After shopping through various workout apps and Youtube videos, I kept being subconsciously drawn back to something that I already wrote off and decided was not for me. I already had a mat, a free half-hour, and the wherewithal to press play, so I figured I had nothing to lose in giving yoga another shot.
To gently summarize my yoga experience the second time around, from an unenthusiastic first day to a dedicated present day, yoga has transformed both my mind and body. My evolution was slow but steady and required commitment and patience. Comfortably pushing myself without expectation, my view of yoga changed, and I started to understand why many people make it a lifestyle. Presence of mind for the present moment isn’t easily achieved, especially when confronted with a challenge. Devoting a certain amount of time to a different video every day became something I looked forward to, embracing the sweet equilibrium of test and triumph. In a time where anxieties are high, yoga helped tame the disquiet. When all of our plans went amok and I felt overwhelmed, I took to my mat in the morning and saw my priorities a bit more clearly. Other advantages of my new fondness for yoga came in the forms of being more physically fit than I have been in years and finally accepting and coming to peace with my body.

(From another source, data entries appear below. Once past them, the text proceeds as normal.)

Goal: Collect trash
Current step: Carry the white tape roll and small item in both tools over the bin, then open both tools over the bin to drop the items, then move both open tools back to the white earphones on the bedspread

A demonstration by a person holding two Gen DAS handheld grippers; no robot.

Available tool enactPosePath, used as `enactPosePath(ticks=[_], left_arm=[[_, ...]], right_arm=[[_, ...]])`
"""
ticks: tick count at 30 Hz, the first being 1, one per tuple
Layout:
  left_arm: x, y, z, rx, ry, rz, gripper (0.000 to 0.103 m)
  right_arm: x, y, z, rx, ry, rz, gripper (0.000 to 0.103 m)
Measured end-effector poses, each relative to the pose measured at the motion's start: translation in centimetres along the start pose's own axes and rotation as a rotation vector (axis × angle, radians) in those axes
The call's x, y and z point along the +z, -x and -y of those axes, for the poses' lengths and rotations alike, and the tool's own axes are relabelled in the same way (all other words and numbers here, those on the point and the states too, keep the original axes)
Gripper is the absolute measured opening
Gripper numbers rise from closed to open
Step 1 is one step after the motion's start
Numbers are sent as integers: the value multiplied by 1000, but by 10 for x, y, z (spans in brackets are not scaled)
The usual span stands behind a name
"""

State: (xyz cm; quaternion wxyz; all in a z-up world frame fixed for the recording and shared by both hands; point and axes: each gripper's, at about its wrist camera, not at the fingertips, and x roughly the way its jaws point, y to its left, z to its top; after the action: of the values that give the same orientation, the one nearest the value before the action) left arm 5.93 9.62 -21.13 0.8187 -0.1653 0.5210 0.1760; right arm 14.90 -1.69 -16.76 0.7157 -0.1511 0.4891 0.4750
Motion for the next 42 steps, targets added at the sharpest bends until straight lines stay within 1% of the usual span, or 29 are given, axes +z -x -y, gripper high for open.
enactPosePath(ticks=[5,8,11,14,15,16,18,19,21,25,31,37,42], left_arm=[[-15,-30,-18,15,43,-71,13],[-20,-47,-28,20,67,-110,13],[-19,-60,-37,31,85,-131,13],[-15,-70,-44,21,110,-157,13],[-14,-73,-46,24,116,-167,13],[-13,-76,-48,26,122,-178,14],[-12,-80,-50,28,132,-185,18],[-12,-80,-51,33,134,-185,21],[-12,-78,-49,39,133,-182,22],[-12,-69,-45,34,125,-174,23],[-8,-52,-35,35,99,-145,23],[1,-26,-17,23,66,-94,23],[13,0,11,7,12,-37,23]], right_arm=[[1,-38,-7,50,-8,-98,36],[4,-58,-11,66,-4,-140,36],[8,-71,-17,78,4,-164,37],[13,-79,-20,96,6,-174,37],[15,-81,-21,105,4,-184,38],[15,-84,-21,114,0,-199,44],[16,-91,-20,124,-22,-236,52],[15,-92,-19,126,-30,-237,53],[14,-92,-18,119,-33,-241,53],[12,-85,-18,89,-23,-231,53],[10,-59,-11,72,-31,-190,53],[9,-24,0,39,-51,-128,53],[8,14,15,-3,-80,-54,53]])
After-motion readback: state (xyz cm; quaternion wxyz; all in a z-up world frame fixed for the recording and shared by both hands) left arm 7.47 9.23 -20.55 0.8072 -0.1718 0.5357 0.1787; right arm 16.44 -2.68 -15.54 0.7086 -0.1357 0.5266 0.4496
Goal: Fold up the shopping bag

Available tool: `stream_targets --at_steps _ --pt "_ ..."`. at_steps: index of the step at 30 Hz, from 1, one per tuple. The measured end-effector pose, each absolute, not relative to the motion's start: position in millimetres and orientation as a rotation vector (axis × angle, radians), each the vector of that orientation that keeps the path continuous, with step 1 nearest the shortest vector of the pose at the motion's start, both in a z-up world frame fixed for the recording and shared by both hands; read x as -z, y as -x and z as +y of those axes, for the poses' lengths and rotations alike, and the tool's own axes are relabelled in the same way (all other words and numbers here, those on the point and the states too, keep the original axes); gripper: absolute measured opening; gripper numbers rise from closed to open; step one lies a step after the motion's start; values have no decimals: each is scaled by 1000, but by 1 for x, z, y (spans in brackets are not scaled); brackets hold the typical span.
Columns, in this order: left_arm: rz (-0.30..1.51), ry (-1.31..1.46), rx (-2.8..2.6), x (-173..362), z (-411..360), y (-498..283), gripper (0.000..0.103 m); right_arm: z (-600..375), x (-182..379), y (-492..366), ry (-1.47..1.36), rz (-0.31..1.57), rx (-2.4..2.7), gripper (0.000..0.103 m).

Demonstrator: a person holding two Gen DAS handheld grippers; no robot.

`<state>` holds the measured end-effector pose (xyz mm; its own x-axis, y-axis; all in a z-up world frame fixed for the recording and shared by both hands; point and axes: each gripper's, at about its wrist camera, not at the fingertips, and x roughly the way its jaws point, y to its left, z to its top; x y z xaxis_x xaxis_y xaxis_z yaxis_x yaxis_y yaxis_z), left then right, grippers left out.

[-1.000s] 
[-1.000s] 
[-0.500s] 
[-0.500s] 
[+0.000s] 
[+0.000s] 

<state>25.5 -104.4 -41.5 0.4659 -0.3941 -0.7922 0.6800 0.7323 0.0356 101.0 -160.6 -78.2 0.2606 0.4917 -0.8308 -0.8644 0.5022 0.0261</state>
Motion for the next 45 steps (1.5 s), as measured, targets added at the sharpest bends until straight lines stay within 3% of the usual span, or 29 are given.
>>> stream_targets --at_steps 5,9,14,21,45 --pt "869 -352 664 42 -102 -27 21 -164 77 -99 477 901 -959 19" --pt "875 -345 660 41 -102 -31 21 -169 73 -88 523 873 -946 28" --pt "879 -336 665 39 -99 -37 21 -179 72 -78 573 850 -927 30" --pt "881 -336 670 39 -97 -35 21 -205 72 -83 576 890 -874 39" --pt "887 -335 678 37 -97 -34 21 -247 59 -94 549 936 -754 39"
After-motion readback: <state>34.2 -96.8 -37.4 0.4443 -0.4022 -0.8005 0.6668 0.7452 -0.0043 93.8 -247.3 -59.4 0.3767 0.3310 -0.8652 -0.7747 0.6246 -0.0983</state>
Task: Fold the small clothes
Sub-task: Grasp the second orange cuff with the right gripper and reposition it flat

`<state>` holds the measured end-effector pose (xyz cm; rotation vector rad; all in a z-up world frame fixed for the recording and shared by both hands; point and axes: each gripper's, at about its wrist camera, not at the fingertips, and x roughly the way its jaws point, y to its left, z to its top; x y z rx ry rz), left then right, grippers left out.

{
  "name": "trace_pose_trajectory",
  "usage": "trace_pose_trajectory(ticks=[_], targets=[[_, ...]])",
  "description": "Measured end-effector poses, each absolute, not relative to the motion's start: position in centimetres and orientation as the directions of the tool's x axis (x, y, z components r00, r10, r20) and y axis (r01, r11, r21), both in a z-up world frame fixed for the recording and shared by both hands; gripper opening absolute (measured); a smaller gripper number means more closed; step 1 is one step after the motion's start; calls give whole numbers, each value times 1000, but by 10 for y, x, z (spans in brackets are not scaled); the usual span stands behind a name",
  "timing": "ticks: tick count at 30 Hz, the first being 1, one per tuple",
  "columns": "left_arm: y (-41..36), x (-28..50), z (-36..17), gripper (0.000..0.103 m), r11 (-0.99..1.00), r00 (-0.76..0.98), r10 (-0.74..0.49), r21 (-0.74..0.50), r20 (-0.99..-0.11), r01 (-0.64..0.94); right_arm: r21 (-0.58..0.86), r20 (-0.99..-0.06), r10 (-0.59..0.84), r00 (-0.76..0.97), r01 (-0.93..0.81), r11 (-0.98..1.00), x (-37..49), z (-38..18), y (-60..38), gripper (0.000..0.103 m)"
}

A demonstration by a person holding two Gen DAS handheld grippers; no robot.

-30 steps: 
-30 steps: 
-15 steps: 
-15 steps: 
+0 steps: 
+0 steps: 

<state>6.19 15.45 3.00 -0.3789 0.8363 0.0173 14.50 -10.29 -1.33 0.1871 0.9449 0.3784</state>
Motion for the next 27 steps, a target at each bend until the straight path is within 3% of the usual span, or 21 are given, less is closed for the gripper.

Perhaps the first time around I was not willing to let myself go to the magical powers of pushing yourself to the limit in a small space using solely your own body and drive to create life-changing energy. I discovered that group classes were not for me, and perhaps will never be. In order for me to be less judgemental about myself, I need to be in a forgiving headspace, applicable to both during a yoga session and outside. Additionally, I went from being disoriented straight-up confused when listening to pose transitions from the instructor to knowing the poses in their Sanskrit names and effortlessly completing a ‘flow’. I have learned that consistency, in this case, is not key and to be kinder to myself during off days where my motivation is lacking. Above all, using internal language that is encouraging rather than criticizing, especially during a time where humanity is struggling on a global scale, was one of the most important lessons that I have taken from yoga. My pace, both in life and in yoga, is strictly mine, along with my progress. There is a saying which goes along the lines of ‘comparison is the theft of joy’, which always resonated with me, except now, yoga has been able to put that mantra into practice. By no means am I a Yogi or do I consider myself advanced in the practice (I still can’t do a headstand), but those are not my objectives. Maybe in the past I would strive to be the best, but currently I aim for what I can accomplish in the present. So while I gazed at the Sierras in the distance, who were longing to be trekked, I rolled out my mat on the balcony and continued on the humble path of my own personal journey.